Reproduce exactly the lines below from the one containing "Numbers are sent" through the one containing "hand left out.", including both, and nothing else.

▸ **DATA TO EXAMINE**:
━━━━━━━━━━━━━━━━━━━━

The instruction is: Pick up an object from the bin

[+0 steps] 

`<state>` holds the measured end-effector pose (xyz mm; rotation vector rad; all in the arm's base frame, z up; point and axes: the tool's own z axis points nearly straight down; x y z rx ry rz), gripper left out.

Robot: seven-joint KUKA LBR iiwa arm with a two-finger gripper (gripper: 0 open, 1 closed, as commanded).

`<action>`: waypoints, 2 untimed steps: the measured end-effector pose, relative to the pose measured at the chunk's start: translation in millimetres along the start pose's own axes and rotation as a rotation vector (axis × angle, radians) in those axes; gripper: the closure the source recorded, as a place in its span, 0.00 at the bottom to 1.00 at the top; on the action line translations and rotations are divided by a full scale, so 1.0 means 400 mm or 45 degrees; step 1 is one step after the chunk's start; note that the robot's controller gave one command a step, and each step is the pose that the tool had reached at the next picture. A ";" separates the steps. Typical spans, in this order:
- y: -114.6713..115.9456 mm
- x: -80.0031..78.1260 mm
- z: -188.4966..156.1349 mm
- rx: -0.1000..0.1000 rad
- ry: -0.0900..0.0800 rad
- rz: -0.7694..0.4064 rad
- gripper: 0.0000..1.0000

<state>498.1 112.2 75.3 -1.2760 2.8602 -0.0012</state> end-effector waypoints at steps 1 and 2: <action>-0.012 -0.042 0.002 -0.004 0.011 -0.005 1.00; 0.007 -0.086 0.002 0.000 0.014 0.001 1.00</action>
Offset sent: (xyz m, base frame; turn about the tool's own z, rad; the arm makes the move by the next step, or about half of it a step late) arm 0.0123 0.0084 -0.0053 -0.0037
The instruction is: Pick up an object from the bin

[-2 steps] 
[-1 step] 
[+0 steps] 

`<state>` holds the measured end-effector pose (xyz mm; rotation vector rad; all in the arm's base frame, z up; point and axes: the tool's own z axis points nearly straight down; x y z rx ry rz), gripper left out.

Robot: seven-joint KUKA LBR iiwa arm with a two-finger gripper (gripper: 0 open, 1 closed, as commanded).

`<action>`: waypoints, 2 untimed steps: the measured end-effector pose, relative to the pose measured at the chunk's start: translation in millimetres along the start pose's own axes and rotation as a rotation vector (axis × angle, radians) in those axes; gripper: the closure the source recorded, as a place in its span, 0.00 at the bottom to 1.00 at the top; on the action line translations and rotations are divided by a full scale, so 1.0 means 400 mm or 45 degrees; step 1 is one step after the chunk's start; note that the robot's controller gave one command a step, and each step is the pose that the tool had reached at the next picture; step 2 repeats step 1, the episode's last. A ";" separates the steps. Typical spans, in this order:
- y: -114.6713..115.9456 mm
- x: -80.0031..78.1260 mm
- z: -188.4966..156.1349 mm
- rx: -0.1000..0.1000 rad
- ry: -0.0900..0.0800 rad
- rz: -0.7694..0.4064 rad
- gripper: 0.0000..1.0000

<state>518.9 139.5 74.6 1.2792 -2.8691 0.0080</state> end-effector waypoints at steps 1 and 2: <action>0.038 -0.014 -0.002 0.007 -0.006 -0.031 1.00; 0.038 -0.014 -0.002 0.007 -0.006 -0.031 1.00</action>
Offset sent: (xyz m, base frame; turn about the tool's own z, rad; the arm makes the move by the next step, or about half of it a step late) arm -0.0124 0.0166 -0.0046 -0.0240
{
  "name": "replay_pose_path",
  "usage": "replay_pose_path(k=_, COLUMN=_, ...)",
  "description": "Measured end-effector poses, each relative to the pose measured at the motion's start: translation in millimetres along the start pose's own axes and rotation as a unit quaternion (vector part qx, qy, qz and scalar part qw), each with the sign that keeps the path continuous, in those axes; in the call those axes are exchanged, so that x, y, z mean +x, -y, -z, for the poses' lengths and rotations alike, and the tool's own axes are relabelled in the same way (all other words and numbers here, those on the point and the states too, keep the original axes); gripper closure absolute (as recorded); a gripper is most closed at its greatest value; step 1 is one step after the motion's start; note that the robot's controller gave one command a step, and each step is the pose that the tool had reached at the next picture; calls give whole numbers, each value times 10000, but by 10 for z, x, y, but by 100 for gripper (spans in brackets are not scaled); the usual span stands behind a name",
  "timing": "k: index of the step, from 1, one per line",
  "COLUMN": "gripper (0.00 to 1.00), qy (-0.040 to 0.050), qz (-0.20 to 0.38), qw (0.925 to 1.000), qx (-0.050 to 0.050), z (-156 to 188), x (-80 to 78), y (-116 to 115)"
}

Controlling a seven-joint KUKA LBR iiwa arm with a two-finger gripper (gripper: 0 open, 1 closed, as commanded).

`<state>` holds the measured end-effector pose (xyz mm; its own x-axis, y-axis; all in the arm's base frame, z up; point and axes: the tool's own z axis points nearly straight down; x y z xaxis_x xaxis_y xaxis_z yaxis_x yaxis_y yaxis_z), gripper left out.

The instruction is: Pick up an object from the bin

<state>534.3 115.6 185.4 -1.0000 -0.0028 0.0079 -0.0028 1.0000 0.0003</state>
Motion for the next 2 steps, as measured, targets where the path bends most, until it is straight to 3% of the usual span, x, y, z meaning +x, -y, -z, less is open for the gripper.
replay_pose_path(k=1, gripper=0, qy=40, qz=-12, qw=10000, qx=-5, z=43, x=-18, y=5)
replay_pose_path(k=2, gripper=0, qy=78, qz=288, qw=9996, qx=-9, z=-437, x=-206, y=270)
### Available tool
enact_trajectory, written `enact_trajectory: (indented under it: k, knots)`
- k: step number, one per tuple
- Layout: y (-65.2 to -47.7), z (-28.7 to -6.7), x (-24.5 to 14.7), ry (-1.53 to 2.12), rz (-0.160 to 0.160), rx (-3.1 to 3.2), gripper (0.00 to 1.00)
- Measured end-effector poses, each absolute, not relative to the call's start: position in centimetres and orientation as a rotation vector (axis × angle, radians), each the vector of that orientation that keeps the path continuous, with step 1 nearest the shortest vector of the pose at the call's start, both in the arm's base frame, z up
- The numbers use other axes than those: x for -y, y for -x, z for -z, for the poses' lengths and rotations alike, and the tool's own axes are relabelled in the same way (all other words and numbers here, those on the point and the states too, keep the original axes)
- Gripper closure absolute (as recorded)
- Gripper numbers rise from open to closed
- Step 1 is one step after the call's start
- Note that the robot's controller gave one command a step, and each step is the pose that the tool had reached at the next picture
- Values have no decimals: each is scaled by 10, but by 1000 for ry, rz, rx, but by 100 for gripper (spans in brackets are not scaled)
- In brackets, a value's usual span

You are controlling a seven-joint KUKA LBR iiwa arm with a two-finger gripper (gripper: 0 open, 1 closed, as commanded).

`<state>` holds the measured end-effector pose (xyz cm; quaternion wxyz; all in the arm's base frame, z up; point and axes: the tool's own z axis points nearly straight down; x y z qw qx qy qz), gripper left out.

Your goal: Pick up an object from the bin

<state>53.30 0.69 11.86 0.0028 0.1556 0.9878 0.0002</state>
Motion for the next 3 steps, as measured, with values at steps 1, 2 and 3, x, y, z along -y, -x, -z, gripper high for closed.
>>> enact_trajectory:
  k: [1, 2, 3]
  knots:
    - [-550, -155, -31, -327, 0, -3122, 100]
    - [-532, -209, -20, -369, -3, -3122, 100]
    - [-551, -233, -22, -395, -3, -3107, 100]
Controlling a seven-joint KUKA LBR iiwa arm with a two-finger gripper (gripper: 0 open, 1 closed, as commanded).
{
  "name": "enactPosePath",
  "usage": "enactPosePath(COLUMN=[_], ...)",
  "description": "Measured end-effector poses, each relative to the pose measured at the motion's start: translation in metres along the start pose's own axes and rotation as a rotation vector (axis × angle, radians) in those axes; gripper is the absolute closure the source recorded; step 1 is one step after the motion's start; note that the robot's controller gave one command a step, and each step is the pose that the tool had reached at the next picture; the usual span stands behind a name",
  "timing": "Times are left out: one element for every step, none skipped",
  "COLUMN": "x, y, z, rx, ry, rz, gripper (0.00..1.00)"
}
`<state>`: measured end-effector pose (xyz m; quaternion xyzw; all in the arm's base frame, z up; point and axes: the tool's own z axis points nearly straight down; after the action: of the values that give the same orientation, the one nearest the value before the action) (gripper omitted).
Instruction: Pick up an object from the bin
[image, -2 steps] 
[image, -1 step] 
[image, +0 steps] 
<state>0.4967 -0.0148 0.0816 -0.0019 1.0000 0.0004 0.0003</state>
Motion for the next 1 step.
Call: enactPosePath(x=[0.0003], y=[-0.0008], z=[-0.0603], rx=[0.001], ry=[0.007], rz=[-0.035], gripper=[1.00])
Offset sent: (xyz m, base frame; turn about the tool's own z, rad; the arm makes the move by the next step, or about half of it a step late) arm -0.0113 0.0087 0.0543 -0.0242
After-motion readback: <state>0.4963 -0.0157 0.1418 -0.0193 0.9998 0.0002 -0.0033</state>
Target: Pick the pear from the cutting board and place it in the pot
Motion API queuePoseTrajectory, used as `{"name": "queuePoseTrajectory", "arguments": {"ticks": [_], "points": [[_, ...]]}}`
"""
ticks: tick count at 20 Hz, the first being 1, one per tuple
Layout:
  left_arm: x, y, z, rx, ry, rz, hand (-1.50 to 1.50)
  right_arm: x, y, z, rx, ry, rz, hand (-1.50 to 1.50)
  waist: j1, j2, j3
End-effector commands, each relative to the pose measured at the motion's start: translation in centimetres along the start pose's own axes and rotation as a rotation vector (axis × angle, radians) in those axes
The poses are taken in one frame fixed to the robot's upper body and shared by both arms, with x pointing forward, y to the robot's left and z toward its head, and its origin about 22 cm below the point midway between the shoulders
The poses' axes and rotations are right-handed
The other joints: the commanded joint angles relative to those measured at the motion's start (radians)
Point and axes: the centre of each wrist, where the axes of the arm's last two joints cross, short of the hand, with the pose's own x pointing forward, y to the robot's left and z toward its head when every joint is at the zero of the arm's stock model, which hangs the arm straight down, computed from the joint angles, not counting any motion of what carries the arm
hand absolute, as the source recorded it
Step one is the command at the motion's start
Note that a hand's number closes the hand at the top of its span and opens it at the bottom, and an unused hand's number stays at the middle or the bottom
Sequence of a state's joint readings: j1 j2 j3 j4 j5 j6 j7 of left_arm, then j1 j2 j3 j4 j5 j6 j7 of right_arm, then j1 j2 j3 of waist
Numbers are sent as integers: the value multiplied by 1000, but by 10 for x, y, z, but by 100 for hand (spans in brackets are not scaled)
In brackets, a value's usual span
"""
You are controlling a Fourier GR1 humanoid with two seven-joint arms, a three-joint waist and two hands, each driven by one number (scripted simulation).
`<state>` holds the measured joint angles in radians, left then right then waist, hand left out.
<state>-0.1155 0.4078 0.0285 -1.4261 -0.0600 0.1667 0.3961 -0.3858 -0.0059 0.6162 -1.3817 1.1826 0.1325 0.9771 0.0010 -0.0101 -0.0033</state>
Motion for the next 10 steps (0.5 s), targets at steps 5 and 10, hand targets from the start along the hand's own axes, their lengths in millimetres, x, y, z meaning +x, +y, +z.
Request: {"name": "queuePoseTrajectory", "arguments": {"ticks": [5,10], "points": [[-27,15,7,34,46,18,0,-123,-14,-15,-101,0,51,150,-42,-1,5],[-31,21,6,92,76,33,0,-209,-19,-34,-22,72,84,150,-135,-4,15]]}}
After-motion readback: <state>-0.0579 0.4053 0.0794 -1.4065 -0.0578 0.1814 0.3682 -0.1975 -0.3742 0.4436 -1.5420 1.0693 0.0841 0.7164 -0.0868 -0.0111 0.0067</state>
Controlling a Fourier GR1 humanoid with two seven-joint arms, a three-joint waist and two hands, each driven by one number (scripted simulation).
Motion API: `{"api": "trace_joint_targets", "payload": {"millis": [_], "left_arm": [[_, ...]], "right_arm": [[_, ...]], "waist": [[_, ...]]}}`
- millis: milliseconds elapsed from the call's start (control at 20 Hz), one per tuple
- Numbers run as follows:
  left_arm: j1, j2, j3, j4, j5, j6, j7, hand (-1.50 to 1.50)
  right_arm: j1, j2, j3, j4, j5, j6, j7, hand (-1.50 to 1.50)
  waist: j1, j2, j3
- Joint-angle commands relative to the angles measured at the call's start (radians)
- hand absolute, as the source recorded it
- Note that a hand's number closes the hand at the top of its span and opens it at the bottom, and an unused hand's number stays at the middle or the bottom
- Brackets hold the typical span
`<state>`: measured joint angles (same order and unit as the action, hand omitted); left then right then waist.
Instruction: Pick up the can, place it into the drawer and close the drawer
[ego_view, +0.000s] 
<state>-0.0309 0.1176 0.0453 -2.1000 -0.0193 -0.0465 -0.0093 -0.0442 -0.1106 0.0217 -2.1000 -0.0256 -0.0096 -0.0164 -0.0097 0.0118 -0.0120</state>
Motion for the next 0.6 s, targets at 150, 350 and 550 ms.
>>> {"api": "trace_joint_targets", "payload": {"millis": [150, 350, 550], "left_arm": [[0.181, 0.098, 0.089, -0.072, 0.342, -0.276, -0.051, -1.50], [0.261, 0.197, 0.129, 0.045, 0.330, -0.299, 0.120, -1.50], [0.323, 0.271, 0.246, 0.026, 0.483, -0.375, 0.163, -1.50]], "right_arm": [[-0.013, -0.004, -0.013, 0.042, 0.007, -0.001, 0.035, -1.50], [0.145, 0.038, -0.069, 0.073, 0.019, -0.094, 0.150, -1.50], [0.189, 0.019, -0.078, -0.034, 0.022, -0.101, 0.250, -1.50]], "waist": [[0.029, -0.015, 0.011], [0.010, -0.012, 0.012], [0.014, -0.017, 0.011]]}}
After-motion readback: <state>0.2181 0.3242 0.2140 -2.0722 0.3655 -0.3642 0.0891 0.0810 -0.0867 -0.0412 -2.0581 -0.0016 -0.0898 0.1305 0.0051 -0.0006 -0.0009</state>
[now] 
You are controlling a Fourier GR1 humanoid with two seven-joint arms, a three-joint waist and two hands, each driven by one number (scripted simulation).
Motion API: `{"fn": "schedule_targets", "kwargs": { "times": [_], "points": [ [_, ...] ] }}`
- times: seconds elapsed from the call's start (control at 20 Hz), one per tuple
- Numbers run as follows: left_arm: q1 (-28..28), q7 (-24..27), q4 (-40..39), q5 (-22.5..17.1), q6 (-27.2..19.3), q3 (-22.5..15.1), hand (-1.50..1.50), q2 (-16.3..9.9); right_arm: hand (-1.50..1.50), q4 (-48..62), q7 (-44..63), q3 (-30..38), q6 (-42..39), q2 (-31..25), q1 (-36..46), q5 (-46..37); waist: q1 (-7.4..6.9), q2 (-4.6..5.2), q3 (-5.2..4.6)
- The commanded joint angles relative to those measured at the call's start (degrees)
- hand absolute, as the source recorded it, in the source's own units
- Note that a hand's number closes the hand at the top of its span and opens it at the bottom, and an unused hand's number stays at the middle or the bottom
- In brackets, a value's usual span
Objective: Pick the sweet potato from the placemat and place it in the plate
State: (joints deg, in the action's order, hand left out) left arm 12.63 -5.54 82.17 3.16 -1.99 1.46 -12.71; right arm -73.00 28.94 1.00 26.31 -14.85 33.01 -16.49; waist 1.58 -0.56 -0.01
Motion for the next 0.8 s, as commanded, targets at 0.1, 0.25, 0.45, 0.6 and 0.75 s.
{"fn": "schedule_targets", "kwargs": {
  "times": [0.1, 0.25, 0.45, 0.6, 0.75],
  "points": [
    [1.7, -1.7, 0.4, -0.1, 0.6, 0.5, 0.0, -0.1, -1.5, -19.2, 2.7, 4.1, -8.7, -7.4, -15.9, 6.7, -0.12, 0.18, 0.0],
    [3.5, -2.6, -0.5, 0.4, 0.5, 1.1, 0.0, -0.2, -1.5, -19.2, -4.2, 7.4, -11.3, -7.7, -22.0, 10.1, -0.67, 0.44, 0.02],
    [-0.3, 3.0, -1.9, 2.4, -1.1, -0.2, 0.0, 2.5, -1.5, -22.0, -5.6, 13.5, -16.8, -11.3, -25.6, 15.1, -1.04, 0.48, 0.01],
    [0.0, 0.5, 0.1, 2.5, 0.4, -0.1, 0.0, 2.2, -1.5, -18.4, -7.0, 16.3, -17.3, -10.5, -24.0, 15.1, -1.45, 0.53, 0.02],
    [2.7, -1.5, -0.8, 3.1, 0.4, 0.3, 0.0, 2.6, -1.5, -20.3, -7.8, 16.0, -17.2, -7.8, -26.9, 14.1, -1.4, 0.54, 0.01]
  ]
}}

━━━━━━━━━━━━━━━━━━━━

▸ **YOUR RESPONSE**:
Numbers are sent as integers: the value multiplied by 1000, but by 10 for x, y, z, but by 100 for hand (spans in brackets are not scaled)
In brackets, a value's usual span
"""
You are controlling a Fourier GR1 humanoid with two seven-joint arms, a three-joint waist and two hands, each driven by one number (scripted simulation).
`<state>` holds the measured joint angles in radians, left then right then waist, hand left out.

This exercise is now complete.